Размышляя таким образом, понимая, что может никогда больше не увидеть Алису, вздыхая, вдыхая и выдыхая, Александр не спеша подходил к своему дому. Сегодня было ужасно ветрено, и в лицо летела пыль с дороги, но Алекс не торопился домой, потому что начинался май, все вокруг уже было зелёное и пушистое – природа благоухала. Старики говорили, что раньше в этих местах в начале мая только-только пробивались почки, а теперь уже с середины апреля тёрлось щекой о кожу настоящее тёплое лето. Великий Потоп, конечно, сильно поменял климат на планете, но у них в Союзе многое изменилось в лучшую сторону. Там, где раньше тёплый сезон длился три-четыре месяца, теперь он продолжался семь, прерываясь лишь на холодный дождик в ноябре и небольшой снежок с января по начало февраля. За несколько десятков лет мягкий климат превратил суровую уральскую природу в цветущий заповедник.
Конечно, многие километры страны оказались погребены потопом. Питер, например, покрывала тридцатиметровая толща воды, с двумя островками-отшельниками «Красносельской возвышенностью» и «Дудоровой горой», да верхними этажами домов, постепенно исчезающими в пучине. Александр был в этих местах на экскурсии лет пятнадцать назад – до сих пор картина стояла перед глазами. А на юге Средиземное море так широко разлилось, что превратило устье Дуная в Дунайское море длиной более шестисот километров, создав на своих берегах туристический рай под названием Фракийкий берег. До Южных Карпат на севере и Балканских гор на юге было полчаса езды, поэтому в случае возможного потопа можно было легко спрятаться там, тем более что в горах уже была создана необходимая инфраструктура, вот её и сдавали внаём желающим. Хорошо на Фракийском берегу, как в раю. Да и настоящее лето там начиналось ещё в марте, на месяц раньше.
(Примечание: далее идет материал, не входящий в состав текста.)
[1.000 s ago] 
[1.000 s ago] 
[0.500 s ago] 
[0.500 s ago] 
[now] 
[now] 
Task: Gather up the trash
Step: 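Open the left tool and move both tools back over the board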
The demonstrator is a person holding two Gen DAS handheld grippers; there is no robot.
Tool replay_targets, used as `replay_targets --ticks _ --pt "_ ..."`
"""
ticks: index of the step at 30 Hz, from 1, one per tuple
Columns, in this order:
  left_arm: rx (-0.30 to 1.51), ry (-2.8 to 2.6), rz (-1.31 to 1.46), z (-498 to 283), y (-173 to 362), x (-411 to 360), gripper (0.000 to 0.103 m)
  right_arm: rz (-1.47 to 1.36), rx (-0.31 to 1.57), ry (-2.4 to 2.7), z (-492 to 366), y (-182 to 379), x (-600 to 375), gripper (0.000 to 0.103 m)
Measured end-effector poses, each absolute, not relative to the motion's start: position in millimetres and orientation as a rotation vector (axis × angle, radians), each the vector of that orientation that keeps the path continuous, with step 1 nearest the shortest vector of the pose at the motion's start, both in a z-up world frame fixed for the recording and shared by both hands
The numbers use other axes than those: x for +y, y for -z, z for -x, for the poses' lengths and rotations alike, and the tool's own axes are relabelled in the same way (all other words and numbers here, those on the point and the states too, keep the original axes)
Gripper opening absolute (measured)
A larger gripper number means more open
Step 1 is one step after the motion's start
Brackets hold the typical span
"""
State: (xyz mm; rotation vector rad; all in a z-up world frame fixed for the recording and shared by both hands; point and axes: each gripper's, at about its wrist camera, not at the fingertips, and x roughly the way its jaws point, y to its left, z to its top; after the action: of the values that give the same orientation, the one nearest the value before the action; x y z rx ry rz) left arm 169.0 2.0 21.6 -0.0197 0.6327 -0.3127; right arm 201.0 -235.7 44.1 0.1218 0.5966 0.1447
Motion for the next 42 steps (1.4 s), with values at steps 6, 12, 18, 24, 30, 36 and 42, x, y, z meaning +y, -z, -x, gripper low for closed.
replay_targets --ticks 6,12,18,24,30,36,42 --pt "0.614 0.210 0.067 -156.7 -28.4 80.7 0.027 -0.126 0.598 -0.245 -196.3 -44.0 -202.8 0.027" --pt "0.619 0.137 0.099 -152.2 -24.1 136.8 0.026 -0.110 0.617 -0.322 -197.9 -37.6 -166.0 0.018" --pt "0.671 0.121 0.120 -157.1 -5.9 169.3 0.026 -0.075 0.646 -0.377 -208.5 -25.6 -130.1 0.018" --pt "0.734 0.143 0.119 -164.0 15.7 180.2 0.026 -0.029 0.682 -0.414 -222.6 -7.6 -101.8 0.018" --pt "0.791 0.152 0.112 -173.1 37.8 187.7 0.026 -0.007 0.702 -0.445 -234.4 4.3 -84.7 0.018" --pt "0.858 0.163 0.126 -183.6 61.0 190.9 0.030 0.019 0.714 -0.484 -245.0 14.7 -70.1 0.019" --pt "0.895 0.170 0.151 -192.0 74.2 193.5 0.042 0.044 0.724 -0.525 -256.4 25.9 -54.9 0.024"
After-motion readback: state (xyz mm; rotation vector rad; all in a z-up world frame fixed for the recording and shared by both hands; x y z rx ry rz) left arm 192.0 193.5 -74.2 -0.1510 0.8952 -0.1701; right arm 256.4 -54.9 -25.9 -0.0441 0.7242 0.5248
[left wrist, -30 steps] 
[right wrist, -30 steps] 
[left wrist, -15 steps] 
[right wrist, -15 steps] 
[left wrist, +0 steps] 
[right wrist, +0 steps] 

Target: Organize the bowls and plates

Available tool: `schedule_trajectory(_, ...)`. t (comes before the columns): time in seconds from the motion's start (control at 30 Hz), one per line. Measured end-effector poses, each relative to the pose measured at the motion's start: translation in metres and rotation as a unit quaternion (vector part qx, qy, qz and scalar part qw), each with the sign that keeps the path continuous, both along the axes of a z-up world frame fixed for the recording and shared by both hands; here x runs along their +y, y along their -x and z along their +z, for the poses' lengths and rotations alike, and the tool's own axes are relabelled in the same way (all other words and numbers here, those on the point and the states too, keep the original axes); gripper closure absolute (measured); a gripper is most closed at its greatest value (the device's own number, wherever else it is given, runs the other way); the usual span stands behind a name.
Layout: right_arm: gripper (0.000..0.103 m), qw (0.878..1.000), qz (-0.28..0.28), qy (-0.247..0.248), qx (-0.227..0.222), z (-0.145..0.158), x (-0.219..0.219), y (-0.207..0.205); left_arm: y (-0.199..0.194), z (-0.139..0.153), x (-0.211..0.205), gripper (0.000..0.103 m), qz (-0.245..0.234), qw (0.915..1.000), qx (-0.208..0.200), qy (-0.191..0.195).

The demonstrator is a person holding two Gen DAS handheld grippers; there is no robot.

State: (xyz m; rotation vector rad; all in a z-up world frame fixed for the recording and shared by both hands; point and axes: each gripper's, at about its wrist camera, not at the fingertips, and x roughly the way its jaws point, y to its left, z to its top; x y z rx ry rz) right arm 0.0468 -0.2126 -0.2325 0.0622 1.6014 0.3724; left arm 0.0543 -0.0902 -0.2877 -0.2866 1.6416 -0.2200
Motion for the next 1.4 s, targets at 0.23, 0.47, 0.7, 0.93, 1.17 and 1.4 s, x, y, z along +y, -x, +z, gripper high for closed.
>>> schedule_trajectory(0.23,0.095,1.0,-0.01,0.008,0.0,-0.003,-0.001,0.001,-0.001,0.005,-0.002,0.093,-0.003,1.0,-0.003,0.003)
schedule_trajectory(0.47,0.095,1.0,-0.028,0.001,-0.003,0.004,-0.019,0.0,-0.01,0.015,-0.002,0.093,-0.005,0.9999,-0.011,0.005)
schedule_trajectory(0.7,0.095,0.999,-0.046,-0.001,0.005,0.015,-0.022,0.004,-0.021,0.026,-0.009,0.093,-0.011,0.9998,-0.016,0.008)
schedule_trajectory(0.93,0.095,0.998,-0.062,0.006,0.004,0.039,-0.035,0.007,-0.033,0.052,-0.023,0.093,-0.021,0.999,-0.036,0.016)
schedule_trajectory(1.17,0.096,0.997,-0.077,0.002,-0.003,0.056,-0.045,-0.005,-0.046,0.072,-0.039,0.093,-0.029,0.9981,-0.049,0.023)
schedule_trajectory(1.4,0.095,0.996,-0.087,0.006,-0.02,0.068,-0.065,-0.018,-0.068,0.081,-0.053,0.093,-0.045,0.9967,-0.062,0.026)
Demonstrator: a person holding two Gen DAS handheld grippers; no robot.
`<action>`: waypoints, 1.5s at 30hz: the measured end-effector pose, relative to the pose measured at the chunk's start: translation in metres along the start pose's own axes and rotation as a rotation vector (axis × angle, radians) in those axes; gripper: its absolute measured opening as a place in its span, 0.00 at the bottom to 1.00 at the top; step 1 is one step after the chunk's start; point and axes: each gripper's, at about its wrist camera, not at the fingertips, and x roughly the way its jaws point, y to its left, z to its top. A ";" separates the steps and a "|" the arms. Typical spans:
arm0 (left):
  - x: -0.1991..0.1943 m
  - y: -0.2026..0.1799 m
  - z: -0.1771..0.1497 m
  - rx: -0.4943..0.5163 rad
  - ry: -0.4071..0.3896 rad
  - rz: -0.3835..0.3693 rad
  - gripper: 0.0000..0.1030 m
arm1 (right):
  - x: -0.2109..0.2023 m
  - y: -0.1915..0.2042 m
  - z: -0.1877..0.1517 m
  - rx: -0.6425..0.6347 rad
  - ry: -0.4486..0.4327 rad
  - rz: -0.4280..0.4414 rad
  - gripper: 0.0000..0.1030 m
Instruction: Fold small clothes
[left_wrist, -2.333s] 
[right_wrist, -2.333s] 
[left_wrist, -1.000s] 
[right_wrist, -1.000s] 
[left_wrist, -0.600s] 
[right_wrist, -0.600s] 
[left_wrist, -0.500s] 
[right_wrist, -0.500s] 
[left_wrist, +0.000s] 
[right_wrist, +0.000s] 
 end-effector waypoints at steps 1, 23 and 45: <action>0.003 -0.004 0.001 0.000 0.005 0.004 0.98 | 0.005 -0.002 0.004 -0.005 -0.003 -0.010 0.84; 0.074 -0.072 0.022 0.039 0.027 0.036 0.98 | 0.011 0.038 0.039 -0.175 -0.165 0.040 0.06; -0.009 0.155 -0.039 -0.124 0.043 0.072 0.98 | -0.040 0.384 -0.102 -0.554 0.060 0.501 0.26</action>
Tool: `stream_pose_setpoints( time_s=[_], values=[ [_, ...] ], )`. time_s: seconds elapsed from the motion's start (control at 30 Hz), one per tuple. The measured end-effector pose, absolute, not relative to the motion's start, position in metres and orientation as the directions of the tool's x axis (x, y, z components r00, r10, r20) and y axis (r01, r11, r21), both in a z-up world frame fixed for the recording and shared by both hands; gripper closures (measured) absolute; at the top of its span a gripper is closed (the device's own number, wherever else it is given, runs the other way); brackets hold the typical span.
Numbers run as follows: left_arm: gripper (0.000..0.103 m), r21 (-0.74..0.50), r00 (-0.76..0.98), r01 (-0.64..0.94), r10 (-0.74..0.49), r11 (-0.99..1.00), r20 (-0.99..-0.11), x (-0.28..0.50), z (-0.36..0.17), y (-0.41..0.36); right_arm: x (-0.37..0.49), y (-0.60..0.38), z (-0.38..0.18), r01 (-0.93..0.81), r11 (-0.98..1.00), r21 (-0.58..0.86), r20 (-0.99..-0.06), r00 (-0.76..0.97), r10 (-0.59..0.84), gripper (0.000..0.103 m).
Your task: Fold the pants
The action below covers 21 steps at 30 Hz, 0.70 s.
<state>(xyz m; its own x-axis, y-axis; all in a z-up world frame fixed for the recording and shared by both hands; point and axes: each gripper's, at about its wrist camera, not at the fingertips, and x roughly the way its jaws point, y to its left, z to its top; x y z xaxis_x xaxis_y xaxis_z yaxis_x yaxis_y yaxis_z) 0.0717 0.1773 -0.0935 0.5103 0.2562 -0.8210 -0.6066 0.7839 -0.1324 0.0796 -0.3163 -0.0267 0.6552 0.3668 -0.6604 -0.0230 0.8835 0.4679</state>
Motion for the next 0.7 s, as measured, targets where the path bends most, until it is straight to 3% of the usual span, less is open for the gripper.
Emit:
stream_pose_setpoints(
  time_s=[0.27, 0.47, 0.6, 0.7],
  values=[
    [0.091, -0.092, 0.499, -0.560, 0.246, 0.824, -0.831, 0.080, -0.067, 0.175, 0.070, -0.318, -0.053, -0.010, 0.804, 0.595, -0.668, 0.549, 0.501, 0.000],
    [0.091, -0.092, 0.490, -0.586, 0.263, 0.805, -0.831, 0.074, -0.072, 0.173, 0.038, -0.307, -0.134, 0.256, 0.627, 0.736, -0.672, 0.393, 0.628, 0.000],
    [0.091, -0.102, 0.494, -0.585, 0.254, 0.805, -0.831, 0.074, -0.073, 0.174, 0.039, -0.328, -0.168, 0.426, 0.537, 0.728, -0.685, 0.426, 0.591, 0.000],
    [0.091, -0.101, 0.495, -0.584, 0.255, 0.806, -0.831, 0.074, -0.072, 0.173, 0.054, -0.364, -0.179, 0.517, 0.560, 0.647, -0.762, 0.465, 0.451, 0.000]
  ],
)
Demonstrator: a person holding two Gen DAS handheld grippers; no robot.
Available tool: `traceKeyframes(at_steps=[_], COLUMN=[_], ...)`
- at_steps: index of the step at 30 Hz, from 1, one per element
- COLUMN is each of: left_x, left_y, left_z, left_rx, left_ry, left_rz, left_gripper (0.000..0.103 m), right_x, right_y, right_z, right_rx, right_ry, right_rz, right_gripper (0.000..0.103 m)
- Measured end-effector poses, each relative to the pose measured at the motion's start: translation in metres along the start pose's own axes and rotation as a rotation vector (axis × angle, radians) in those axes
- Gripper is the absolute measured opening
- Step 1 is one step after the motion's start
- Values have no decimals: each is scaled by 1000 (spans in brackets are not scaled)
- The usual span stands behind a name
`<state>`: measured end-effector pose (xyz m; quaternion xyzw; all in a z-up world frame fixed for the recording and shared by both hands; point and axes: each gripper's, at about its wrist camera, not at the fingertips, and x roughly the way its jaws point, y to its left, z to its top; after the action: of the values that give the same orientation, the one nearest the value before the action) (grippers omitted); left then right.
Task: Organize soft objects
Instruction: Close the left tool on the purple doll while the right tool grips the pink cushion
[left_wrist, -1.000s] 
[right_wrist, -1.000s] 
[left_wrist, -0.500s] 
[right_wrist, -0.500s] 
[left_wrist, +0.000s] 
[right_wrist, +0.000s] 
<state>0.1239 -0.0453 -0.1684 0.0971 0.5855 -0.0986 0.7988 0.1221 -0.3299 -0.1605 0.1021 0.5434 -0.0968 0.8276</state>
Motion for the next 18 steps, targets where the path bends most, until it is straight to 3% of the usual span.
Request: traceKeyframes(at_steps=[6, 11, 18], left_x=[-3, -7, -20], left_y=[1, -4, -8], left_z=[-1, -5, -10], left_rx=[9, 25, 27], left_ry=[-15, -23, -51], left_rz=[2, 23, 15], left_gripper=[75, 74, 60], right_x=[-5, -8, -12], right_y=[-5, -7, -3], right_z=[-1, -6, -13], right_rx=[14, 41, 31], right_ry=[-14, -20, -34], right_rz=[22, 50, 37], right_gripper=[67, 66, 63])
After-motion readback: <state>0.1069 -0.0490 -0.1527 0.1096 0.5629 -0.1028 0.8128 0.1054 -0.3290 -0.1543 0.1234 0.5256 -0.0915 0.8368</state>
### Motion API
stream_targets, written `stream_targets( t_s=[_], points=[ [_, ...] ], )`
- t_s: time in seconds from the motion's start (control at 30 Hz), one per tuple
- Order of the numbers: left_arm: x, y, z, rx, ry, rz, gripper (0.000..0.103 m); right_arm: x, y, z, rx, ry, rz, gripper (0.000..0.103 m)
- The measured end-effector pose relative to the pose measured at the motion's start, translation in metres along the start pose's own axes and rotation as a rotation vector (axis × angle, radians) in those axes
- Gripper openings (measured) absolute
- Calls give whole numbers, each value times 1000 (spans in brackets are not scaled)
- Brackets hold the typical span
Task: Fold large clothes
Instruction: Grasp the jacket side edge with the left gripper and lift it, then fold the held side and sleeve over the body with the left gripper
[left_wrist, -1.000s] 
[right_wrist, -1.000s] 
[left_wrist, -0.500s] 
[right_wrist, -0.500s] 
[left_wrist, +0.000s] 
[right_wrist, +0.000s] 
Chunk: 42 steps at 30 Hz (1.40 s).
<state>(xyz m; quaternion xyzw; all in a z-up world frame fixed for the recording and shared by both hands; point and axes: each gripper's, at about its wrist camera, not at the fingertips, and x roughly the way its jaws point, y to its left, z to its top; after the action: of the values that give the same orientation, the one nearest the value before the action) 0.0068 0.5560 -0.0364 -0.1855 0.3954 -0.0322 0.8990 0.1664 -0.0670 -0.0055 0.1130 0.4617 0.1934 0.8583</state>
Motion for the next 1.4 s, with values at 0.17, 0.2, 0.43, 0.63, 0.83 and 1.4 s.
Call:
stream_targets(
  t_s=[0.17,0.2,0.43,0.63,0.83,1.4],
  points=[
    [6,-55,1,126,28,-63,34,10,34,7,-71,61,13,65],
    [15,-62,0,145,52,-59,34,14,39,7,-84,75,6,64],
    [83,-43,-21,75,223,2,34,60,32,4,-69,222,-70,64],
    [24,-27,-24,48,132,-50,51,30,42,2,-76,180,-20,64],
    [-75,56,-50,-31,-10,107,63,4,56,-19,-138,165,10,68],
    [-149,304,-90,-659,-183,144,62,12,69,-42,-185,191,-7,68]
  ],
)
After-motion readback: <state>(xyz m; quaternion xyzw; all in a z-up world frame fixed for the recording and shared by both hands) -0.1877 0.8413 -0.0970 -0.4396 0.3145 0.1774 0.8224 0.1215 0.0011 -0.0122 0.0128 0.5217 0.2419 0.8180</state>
Зато сейчас, в начале мая, у них, в полисе Ахея, что на Урале, всё цвело и пахло. Алекс прошёл через сосновую рощу, заботливо посаженную в центре северного угла их кампуса – Мессены. С изменением летних и зимних температур стал редеть хвойный лес. Конечно, сосновых рощ и ельника хватало, особенно в низинах, но без вмешательства людей на открытой местности хвойные леса понемногу бы исчезали. Поэтому в Ахее раз в год, в середине апреля, проводили праздник Дубравы, когда жители выезжали на пикник за периметр полиса, на опушку леса, сажали деревца, чаще всего крымскую или пицундскую сосну. У них даже свой ландшафтный дизайнер был, который указывал, какие саженцы куда садить, да где дорожки делать. Хороший полис у них, вообще-то, и жители тоже хорошие, и климат замечательный.
Каменная преграда Уральских гор мешала ледяным ветрам Северной Атлантики проникать вглубь континента. Лишь иногда, пару-тройку раз за зиму, плотный холодный ветер, накапливаясь, переваливал через горные хребты и с ускорением устремлялся вниз, неся с собой снег и вьюгу, но, как правило, через пару дней исчерпывал себя, растворяясь в тёплом воздухе. Да, за Уралом было хорошо, в то время как Великая Русская равнина промерзала основательно. Ветры Северной Европа, покрытой льдами, каждую зиму проникали глубоко на восток, поэтому страны, не прикрытые холмами или горами, понемногу прекращали своё существование – выживали лишь самые стойкие. Суровые люди Восточной Европы не уходили со своих земель, продолжая расширять города и полисы, пряча их от ветра за многокилометровыми зелёными шубами смешанных лесов. Когда-то давно учёные мужи пришли к очевидному решению, что для спасения от Северо-Атлантических метелей нужно засаживать территорию морозостойким лесом, поэтому большая европейская часть Союза была теперь покрыта густой тайгой – не вся, конечно, поэтому зимние метели нещадно молотили одинокие колосья по замёрзшему жниву.